On how Shijiao became known for recycling Christmas tree lights
Christmas tree lights are an ideal basic product or commodity, if you will, for Chinese scrap recyclers to bring in. And the reason is that it's got very little copper in it, only about 28 percent for a load of Christmas tree lights. So in the United States, for example, where there's a lot of recycling of copper wire, the American recyclers prefer to recycle wire and cable that was generally more than 80 percent copper. So what they'll do is export this stuff to China where there's huge demand for copper — roughly 43 percent of the global demand for copper is in China right now.
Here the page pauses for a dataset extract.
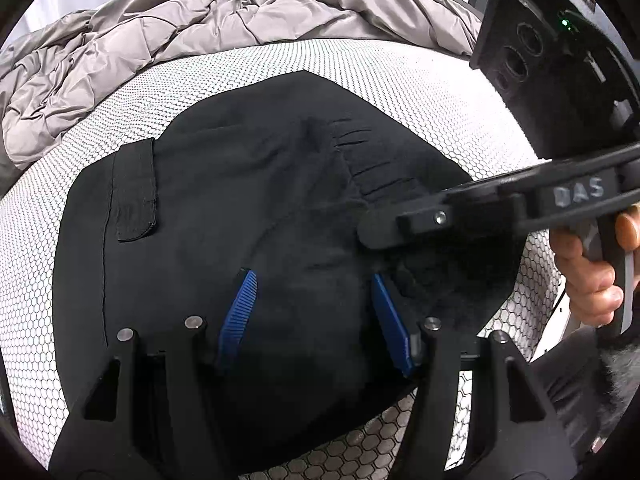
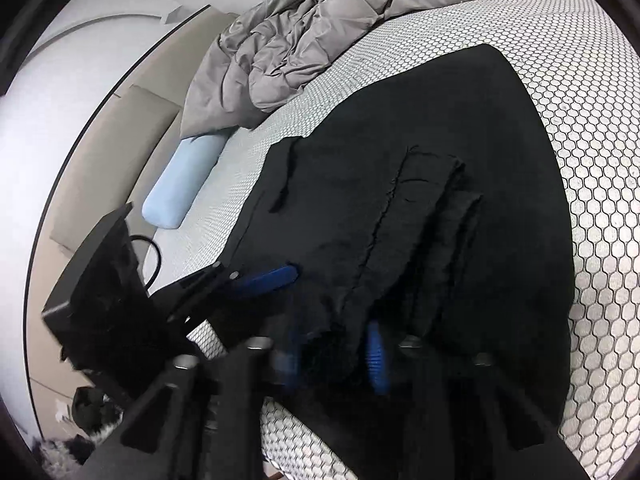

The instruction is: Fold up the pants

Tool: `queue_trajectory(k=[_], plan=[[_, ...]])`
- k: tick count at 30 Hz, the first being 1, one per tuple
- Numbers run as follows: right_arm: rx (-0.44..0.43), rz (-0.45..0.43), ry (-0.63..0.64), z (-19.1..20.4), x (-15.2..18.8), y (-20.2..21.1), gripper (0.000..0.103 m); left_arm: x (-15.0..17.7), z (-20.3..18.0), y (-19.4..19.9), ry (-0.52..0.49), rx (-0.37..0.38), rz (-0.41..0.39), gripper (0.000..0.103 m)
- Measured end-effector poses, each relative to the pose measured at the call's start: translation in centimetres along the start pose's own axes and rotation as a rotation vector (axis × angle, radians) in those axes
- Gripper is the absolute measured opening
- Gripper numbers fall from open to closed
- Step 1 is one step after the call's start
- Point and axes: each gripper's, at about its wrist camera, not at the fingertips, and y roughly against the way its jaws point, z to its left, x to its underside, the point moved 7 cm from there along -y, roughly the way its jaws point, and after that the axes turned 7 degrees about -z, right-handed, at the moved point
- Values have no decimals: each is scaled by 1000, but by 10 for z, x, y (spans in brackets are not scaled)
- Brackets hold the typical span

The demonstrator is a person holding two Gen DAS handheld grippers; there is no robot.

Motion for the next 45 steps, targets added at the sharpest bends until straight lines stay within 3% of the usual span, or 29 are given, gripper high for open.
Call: queue_trajectory(k=[1, 4, 6, 10, 12, 14, 18, 24, 27, 32, 39, 45], plan=[[-6, -4, -9, 1, -1, 2, 8, -1, 2, 4, 9, 16, 0, 57], [-39, -43, 41, 22, -1, 18, 7, -9, 11, 24, 52, 48, -38, 58], [-51, -66, 86, 37, 3, 31, 7, -14, 19, 40, 91, 65, -79, 66], [110, -10, 93, 8, 25, 22, 7, -12, 24, 44, 116, 74, -85, 69], [99, 13, 35, -9, 30, 14, 6, -8, 20, 37, 98, 55, -67, 69], [69, -30, 34, -3, 23, 30, 10, -7, 11, 30, 84, 55, -58, 69], [152, -158, 78, -4, 6, 61, 21, -5, -14, 15, 32, 58, -63, 69], [202, -56, 0, -30, 8, 19, 24, 4, -22, -5, -11, 21, -32, 69], [140, -78, -65, -33, 0, 19, 26, 5, -16, -4, 11, 48, -34, 70], [86, -132, -41, -23, -8, 36, 26, 6, -15, -4, 0, 48, -37, 70], [30, -108, -68, -28, -19, 23, 26, 7, -12, -4, -1, 58, -35, 70], [-2, -24, 30, -17, 10, 24, 27, 9, -10, -2, -12, 65, -29, 71]])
... Now, they'll actually recycle the insulation off of these Christmas lights. ... It can be used in a lot of ways, but in Shijiao and at the plant that I profile in the book [the insulation from the wire] is actually transformed into slipper soles. ... So they'll shred the Christmas tree lights and they'll use a system that, basically, ... uses water to float out the insulation and it will be collected and they'll sell it to a slipper sole manufacturer.
On recycling as a circular economy
In the environmental groups, [they] talk about it a lot. ... If you think of buying a pair of Nike shoes in Los Angeles, it will come in a cardboard box. You'll toss that cardboard box into a recycling bin; that [box] will eventually make its way to China where [it] will be turned into a new cardboard box for Nike and shipped back to the United States, and the circle continues.
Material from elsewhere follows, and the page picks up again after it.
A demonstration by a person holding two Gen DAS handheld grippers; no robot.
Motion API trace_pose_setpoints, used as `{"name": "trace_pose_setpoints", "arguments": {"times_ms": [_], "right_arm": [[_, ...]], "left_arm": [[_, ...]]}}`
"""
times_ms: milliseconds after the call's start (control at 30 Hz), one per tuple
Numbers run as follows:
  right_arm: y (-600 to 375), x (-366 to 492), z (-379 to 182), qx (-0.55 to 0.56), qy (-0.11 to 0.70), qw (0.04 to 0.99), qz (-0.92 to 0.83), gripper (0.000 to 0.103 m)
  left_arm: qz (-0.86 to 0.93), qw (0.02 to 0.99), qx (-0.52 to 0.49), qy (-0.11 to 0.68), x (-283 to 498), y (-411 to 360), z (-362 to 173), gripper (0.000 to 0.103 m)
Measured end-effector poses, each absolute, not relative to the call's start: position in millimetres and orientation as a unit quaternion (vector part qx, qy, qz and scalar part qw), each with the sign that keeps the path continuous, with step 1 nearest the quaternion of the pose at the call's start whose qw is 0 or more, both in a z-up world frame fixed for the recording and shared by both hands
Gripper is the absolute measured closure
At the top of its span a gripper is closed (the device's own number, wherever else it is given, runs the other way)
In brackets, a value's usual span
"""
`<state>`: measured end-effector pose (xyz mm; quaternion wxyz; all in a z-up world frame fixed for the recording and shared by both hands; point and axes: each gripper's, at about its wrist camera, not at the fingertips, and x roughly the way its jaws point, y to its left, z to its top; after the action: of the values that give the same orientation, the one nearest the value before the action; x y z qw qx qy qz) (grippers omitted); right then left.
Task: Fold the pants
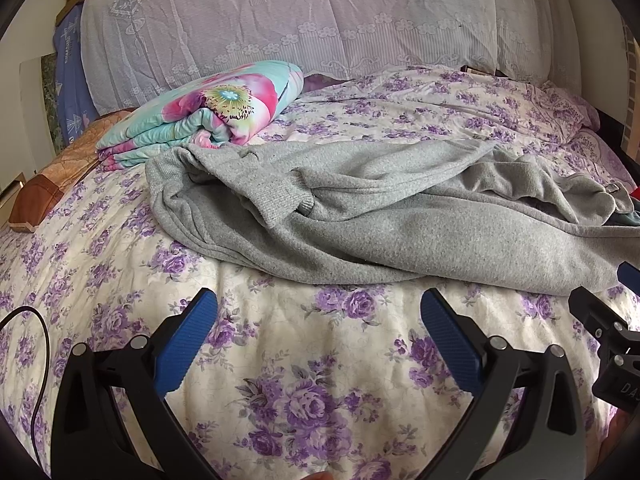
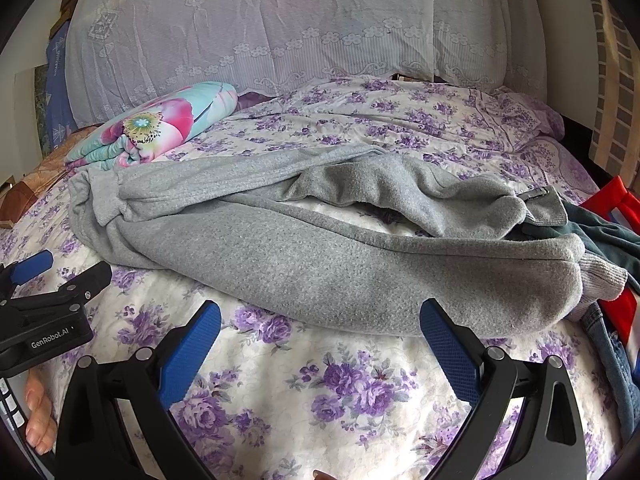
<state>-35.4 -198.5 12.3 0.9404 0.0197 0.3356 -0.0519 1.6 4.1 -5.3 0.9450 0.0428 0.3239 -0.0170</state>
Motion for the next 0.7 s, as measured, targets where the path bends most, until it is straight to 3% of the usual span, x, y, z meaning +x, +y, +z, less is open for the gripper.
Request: {"name": "trace_pose_setpoints", "arguments": {"times_ms": [700], "right_arm": [[-195.2,-37.6,13.6,0.018,0.335,0.941,-0.05,0.003]], "left_arm": [[-0.016,0.945,0.044,0.325,1.8,4.0,-5.9,0.004]]}}
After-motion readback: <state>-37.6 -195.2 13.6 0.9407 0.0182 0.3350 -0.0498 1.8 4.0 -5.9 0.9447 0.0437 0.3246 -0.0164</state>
On how car scraps get recycled
One of the primary hand-sorting jobs that you'll find in both China and India is sorting shredded automobile scrap imported from the U.S. and the EU. The way that automobiles are recycled in pretty much every country ... is they're shredded into fist-sized chunks and then some of those chunks — that are various mixed metals — are shipped to developing countries for hand-sorting.
This is not an easy job to do because there's all kinds of metals in there and most human beings without extensive training and experience can't, for example, tell the difference between a hunk of zinc and a hunk of aluminum in their hand. And then to be able to do it quickly and precisely is even more difficult.
On large-scale car shredders
These are machines that can range from two stories to about five stories high, and they literally eat cars. It looks like kind of an evil rollercoaster: The flattened car will go up the conveyer and then it tips into this machine that has, depending on the size of it, two dozen 300-pound hammers roughly the size of large televisions spinning several times per second that just obliterates it into tiny pieces. Steam is coming off of it. It's just an extraordinary sight.
... When the car hits the hammers as they're spinning it literally feels like an earthquake. ... Depending on the size of the machine, they're capable of doing several hundred cars in a day.
On a Detroit recycler that collects pocket change while shredding cars
[Huron Valley Steel] can take, essentially, a big pile of copper, aluminum, plastic, glass and separate it into its individual components. And one of the things they've developed the capacity to do in recent years is actually to recover the pocket change that fell between the seats that was never recovered and went through the automobile shredder.
So when they took me through their plant a couple of years ago, I was standing beneath a conveyor and watching, literally, coins raining down from the conveyor. What they told me is that the average American automobile is shredded with about $1.65 in change in it, and they get a significant percentage of these cars and they are literally able to make money from these shredding cars.